● **WHAT THIS TASK INVOLVES**:
Begin at the line containing "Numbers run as" in the data below and go on through the line containing "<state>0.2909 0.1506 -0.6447", repeating each line exactly; include both ends and no other line.

● **DATA SEGMENT**:
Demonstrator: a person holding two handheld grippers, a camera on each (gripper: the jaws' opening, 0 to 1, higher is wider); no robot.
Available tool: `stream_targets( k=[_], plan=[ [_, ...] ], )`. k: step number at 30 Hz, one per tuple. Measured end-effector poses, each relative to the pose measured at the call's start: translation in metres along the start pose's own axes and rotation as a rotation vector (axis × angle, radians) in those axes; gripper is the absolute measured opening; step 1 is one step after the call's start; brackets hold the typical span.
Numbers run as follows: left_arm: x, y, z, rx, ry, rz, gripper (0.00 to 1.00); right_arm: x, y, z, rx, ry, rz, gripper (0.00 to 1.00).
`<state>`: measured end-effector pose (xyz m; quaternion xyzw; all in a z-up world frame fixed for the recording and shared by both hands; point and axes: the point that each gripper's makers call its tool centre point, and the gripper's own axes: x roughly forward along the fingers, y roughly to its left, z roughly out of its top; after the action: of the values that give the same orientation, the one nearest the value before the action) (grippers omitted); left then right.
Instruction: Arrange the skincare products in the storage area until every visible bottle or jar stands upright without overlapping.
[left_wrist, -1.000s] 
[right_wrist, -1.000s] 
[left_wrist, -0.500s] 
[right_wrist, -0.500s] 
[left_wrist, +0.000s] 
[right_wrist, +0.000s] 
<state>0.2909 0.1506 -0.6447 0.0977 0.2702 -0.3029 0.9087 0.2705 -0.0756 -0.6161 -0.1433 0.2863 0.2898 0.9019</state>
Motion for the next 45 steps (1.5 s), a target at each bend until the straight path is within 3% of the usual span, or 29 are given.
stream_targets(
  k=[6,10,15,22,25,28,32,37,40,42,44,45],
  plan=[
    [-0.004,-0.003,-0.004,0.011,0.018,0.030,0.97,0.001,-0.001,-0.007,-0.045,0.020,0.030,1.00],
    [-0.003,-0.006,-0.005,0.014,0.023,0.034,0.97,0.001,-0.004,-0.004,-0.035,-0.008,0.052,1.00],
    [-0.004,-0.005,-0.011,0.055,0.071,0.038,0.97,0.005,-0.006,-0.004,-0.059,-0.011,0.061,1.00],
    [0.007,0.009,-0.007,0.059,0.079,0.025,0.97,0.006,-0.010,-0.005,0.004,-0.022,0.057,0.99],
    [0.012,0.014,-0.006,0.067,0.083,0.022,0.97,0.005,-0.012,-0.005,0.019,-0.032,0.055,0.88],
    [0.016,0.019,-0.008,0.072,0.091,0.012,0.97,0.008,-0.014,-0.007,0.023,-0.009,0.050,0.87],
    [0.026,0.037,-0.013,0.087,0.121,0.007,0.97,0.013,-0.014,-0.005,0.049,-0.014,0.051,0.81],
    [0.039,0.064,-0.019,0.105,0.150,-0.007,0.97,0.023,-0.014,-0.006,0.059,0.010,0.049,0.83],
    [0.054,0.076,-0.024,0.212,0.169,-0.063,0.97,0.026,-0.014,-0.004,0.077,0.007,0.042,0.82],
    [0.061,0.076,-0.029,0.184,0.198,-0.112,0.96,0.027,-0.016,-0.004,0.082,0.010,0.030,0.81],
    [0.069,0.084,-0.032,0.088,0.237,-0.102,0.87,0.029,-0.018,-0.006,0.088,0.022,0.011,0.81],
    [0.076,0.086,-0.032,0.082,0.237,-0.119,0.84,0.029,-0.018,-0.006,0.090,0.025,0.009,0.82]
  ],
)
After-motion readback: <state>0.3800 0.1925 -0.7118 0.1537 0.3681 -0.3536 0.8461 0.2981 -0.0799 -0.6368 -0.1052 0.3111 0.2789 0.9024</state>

● **ANSWER SECTION**:
Numbers run as follows: left_arm: x, y, z, rx, ry, rz, gripper (0.00 to 1.00); right_arm: x, y, z, rx, ry, rz, gripper (0.00 to 1.00).
`<state>`: measured end-effector pose (xyz m; quaternion xyzw; all in a z-up world frame fixed for the recording and shared by both hands; point and axes: the point that each gripper's makers call its tool centre point, and the gripper's own axes: x roughly forward along the fingers, y roughly to its left, z roughly out of its top; after the action: of the values that give the same orientation, the one nearest the value before the action) (grippers omitted); left then right.
Instruction: Arrange the skincare products in the storage area until every visible bottle or jar stands upright without overlapping.
[left_wrist, -1.000s] 
[right_wrist, -1.000s] 
[left_wrist, -0.500s] 
[right_wrist, -0.500s] 
[left_wrist, +0.000s] 
[right_wrist, +0.000s] 
<state>0.2909 0.1506 -0.6447 0.0977 0.2702 -0.3029 0.9087 0.2705 -0.0756 -0.6161 -0.1433 0.2863 0.2898 0.9019</state>

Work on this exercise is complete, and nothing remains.